Objectives : The present study was carried out investigate the anti-cancer effect of Salvia miltiorrhiza, Carydalis turtschaminovii and Reynoutria elliptica herbal acupuncture on solid tumor of rats induced by injection of RK3E-ras cells. Methods : RK3E-ras cells were injected on the right lumbar region of rats. After 1 weeks, the experimental rats were divided into four groups : Control group, Salvia miltiorrhiza herbal acupuncture group(SM), Carydalis turtschaminovii herbal acupuncture group(CT), Reynoutria elliptica herbal acupuncture group(RE). And we investigated the weight and size of tumor tissue, gross anatomy, histological and PCNA immunohistochemical study, hepatic and renal metastasis for tumor of each group.

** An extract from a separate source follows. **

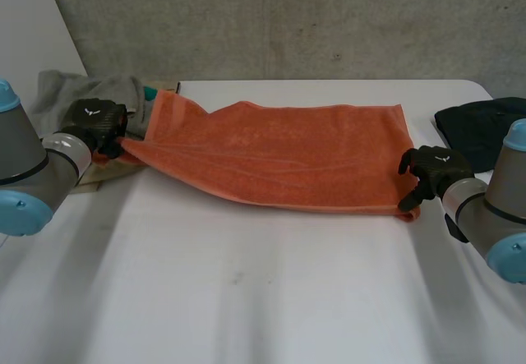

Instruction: Fold the laundry.

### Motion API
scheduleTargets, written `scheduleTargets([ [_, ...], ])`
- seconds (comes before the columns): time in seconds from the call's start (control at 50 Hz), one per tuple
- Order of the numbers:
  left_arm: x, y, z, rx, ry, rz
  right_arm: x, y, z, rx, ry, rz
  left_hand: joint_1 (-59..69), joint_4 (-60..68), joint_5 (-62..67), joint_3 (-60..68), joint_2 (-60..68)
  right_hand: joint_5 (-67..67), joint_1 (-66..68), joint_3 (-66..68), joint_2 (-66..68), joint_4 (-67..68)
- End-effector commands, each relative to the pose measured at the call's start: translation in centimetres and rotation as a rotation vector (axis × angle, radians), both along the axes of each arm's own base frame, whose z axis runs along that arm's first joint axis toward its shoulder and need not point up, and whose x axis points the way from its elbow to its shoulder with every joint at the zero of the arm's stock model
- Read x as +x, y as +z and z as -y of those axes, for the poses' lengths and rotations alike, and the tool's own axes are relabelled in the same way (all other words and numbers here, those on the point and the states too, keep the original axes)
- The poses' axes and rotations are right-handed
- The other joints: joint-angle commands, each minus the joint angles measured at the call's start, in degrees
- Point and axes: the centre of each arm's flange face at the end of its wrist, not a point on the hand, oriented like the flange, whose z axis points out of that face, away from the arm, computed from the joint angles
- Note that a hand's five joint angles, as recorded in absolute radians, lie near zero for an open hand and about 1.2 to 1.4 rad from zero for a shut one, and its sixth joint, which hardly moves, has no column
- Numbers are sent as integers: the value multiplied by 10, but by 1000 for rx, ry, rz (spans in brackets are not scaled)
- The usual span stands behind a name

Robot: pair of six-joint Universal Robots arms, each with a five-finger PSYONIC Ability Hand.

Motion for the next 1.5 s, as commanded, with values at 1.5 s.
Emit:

Results : 1. In the weight of tumor tissue assessment, SM and CT's weight of tumor tissue was decreased. 2. In the size of tumor tissue assessment, SM was smaller than any other group. 3. In the histological observation, SM's formation of tunica fibrosa that surround the tumor cell was obvious and vasculature that developes circumference of tumor cell was not observed, and density of tumor cell was very low. 4. In the PCNA immunohistochemical study, Control group, SM, RE showed strong immune response in the central site of tumor tissue. 5. In observation of liver and kidney tissue, we were not able to observe tumor cell in the SM. Conclusions : Consequently, SM and CT showed a inhibition of growth and metastasis.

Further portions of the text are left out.